The difficulty of buying a home is particularly a problem for African Americans and Latinos because of years of discriminatory  redlining and predatory lending by the banking industry.  

Pasadena homeowners’ median household income is twice that of renters — $140,511 to $66,238. But many renters earn much less than that.  About 40% of Pasadena renter families have household incomes under $50,000; 30% have household incomes below $35,000. 

Among Pasadena renters, 56% spend more than 30% of their household incomes for rent. Fully one-third (32.5%) spend over half of their household incomes just to keep a roof over their heads.   

Among renters with household incomes below $35,000, a whopping 94% pay more than 30% of their incomes in rent. 

Among senior renters (those over 65), 59% spend more than 30% of their incomes on rent.

In other words, Pasadena renters have their backs against the wall, because rents have been rising much faster than their incomes. And most of the new housing that the city government has been approving for over a decade are high-end luxury apartments and condominiums, out of reach for most working families. 

We see the consequences in our schools.  The Pasadena Unified School District has lost many students because parents can’t afford rising rents and have had to move to other cities. The housing crisis hurts students because unstable housing — and frequent moves — means that they have to frequently change schools and suffer from the emotional trauma of eviction.

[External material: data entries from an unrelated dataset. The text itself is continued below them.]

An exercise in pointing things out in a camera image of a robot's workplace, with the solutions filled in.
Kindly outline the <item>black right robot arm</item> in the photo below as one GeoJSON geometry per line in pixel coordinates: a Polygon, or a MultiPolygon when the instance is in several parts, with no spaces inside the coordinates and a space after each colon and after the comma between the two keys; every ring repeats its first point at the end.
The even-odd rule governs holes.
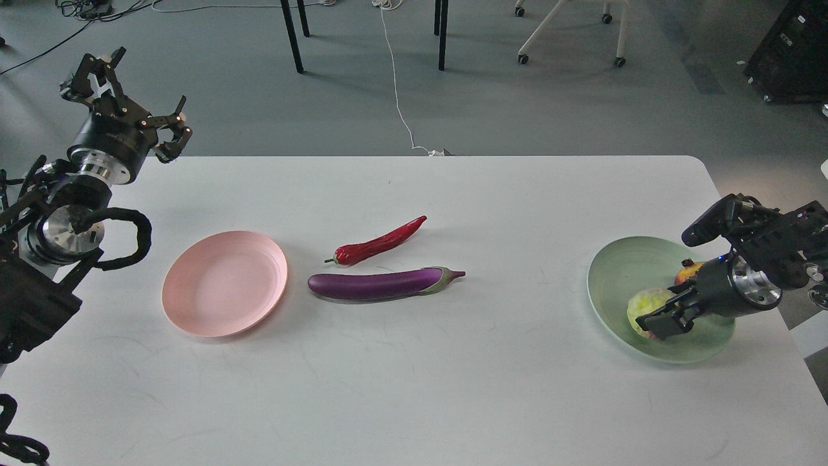
{"type": "Polygon", "coordinates": [[[813,201],[783,214],[730,194],[681,234],[687,247],[723,237],[730,250],[671,287],[672,296],[636,324],[659,339],[689,333],[700,316],[734,319],[775,309],[786,290],[808,288],[826,306],[826,210],[813,201]]]}

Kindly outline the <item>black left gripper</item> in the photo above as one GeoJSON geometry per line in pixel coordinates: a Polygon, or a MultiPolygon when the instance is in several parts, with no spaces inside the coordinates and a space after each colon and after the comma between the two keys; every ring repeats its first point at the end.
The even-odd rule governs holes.
{"type": "Polygon", "coordinates": [[[152,148],[161,163],[175,161],[193,135],[183,113],[186,96],[170,115],[143,118],[141,129],[118,119],[127,116],[127,103],[115,69],[126,52],[119,47],[106,56],[86,54],[60,84],[60,97],[83,104],[89,114],[66,155],[80,174],[109,186],[134,182],[152,148]],[[156,142],[154,131],[162,130],[168,130],[171,139],[156,142]]]}

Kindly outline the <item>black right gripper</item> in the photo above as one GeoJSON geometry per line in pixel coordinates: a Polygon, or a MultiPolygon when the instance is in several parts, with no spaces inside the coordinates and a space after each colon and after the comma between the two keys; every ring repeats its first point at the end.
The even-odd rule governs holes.
{"type": "Polygon", "coordinates": [[[701,316],[696,301],[704,313],[739,318],[775,309],[783,298],[781,288],[738,254],[707,261],[696,273],[695,285],[680,283],[668,290],[672,296],[663,307],[636,319],[642,329],[660,340],[692,330],[701,316]]]}

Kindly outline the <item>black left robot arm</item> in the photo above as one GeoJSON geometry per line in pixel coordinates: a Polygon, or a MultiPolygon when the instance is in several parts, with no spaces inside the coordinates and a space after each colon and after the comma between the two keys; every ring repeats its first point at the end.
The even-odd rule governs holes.
{"type": "Polygon", "coordinates": [[[111,188],[135,181],[154,151],[177,159],[192,136],[183,114],[156,116],[128,97],[116,77],[123,47],[85,55],[60,85],[87,118],[64,159],[39,156],[21,178],[2,176],[2,367],[51,339],[79,312],[74,292],[92,269],[142,261],[153,227],[138,210],[111,207],[111,188]]]}

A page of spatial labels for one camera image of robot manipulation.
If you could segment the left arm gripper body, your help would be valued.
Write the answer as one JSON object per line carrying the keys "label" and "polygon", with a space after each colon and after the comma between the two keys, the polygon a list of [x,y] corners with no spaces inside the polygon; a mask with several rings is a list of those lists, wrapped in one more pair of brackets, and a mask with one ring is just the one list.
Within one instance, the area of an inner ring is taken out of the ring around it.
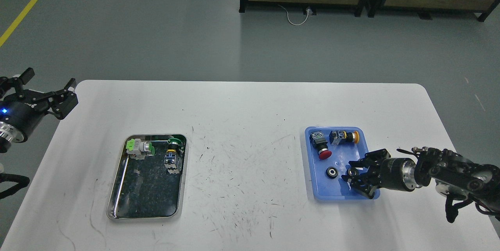
{"label": "left arm gripper body", "polygon": [[20,100],[1,101],[1,139],[7,142],[25,142],[48,113],[46,101],[27,103]]}

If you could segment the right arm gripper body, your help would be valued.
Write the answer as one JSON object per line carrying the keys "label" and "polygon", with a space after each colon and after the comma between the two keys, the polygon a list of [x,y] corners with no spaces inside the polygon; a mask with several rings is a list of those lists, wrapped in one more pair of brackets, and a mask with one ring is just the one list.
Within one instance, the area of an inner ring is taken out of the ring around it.
{"label": "right arm gripper body", "polygon": [[415,166],[410,158],[390,157],[380,167],[370,167],[368,172],[380,178],[380,188],[413,192],[418,187]]}

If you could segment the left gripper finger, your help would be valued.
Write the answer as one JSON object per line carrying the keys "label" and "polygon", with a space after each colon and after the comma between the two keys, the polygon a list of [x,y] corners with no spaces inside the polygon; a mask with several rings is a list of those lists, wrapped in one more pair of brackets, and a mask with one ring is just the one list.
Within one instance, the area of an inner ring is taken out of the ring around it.
{"label": "left gripper finger", "polygon": [[14,77],[0,77],[0,96],[5,97],[5,95],[11,90],[15,90],[17,97],[24,97],[23,86],[26,85],[33,77],[35,73],[33,68],[27,68],[22,74]]}
{"label": "left gripper finger", "polygon": [[37,97],[37,111],[51,114],[60,121],[65,119],[78,104],[75,87],[76,79],[71,78],[61,90],[43,93]]}

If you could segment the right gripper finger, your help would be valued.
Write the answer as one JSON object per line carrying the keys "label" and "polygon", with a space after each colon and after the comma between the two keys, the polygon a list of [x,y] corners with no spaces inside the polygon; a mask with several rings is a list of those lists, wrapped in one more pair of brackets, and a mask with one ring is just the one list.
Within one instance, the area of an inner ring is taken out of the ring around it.
{"label": "right gripper finger", "polygon": [[349,161],[348,164],[353,168],[366,168],[380,167],[383,161],[390,158],[391,155],[385,148],[366,153],[363,158],[359,160]]}
{"label": "right gripper finger", "polygon": [[341,179],[347,182],[354,192],[368,199],[375,199],[380,196],[380,178],[372,173],[362,173],[351,176],[341,175]]}

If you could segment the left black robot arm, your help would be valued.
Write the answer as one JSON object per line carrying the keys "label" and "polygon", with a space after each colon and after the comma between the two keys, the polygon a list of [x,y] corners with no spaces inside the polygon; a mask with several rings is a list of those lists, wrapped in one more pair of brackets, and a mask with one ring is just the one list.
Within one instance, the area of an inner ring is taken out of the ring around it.
{"label": "left black robot arm", "polygon": [[62,121],[79,103],[76,78],[59,90],[42,92],[25,88],[34,76],[29,67],[18,75],[1,77],[1,156],[14,144],[26,143],[45,117]]}

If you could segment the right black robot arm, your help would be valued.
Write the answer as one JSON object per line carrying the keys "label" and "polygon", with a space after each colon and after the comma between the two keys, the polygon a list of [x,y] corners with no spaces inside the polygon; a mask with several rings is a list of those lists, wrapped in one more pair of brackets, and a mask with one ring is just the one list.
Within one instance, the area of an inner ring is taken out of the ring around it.
{"label": "right black robot arm", "polygon": [[409,157],[392,157],[385,148],[350,161],[341,179],[351,189],[372,199],[379,189],[400,192],[436,182],[436,191],[445,197],[445,216],[454,223],[461,208],[474,204],[480,214],[499,219],[500,177],[498,166],[477,164],[449,150],[414,147],[399,149]]}

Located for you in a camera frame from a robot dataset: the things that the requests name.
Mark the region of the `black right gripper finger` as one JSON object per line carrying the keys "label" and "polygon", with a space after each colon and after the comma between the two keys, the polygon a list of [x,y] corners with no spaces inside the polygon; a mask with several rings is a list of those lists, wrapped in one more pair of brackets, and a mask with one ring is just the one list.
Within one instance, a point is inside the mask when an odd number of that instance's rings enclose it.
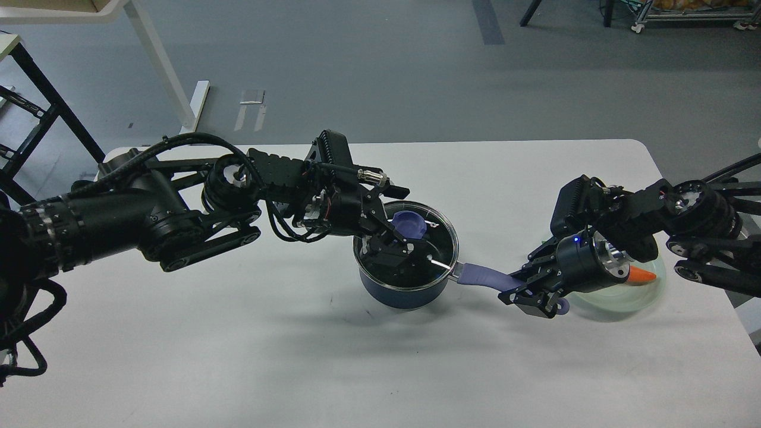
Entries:
{"label": "black right gripper finger", "polygon": [[510,292],[560,292],[562,290],[562,269],[557,260],[559,241],[544,241],[541,246],[527,255],[519,270],[510,274],[517,281]]}
{"label": "black right gripper finger", "polygon": [[522,280],[514,280],[498,290],[498,298],[506,306],[516,306],[528,315],[553,319],[565,315],[565,298],[559,292],[533,289]]}

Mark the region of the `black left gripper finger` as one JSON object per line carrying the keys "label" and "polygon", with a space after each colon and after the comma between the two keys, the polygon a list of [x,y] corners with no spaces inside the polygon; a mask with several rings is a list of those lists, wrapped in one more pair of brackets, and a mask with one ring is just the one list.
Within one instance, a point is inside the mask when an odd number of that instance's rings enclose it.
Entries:
{"label": "black left gripper finger", "polygon": [[383,242],[375,236],[363,237],[363,269],[397,270],[410,260],[416,250],[416,242],[410,239]]}
{"label": "black left gripper finger", "polygon": [[390,219],[383,219],[381,240],[410,239],[419,244],[424,236],[424,219],[421,214],[393,214]]}

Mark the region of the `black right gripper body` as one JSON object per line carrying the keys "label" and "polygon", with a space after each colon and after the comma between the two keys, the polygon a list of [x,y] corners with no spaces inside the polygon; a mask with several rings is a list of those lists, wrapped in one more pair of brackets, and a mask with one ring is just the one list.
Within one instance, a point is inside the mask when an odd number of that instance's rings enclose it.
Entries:
{"label": "black right gripper body", "polygon": [[599,231],[579,231],[559,240],[549,262],[541,266],[535,287],[546,292],[591,293],[624,284],[631,257]]}

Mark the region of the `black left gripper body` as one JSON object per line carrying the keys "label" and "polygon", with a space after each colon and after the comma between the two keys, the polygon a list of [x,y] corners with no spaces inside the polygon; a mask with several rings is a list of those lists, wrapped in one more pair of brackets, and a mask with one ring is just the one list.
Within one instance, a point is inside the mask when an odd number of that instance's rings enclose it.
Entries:
{"label": "black left gripper body", "polygon": [[301,227],[337,236],[382,235],[391,229],[391,223],[381,195],[391,188],[390,181],[370,188],[363,182],[343,188],[333,182],[307,197],[301,207]]}

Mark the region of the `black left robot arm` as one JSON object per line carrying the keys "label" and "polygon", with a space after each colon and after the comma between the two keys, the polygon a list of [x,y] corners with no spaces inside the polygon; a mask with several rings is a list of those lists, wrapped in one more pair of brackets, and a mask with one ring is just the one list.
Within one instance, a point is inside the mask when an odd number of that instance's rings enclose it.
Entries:
{"label": "black left robot arm", "polygon": [[2,381],[44,374],[31,334],[67,303],[54,276],[104,257],[137,249],[173,272],[254,242],[261,216],[286,242],[356,237],[361,258],[393,268],[423,247],[422,232],[390,220],[382,202],[410,191],[356,165],[345,136],[331,130],[302,160],[193,132],[99,168],[97,181],[17,210],[2,195]]}

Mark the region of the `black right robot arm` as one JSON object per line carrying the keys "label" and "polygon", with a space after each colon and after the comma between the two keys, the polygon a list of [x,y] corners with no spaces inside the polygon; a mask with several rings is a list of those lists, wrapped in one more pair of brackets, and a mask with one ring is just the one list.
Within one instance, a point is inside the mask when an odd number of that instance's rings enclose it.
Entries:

We also see this in Pasadena’s religious congregations, which have been experiencing an exodus of members.  Many of them simply can’t afford to live in Pasadena any longer. Among those who do hang on, many can’t afford to pay dues or put donations in the collection plate. 

We see this in our food pantries, where the most desperate and vulnerable families, who pay too much in rent, go to obtain food for their families, including their children, because they can’t afford to buy food in local grocery stores. 

Measure H will ensure that Pasadena has a mix of housing affordable to workers at all income levels. That’s good for the economy.

Measure H would not prohibit rent increases. If voters pass it on November 8, it will simply limit how much landlords can raise rents each year, based on their costs.  It will end excessive rent increases. It will stop landlords from gouging tenants to take advantage of the severe shortage of affordable housing.

Pasadena is a city of enormous wealth and outrageous income disparities, as described in the report that I coauthored with Glendale College economics professor Mark Maier,  “Pasadena’s Tale of Two Cities.”

A healthy business climate is one where prosperity is widely shared.  Rent control allows renter families to spend more of their hard-earned money on goods and services other than housing.  And it makes it easier for Pasadena employers to hire Pasadena residents.

In other words, Measure H is pro-business

That’s just one more reason to vote “yes” on Measure H.

Peter Dreier, a Pasadena homeowner for 30 years, is professor of politics and founding chair of the Urban & Environmental Policy Department at Occidental College.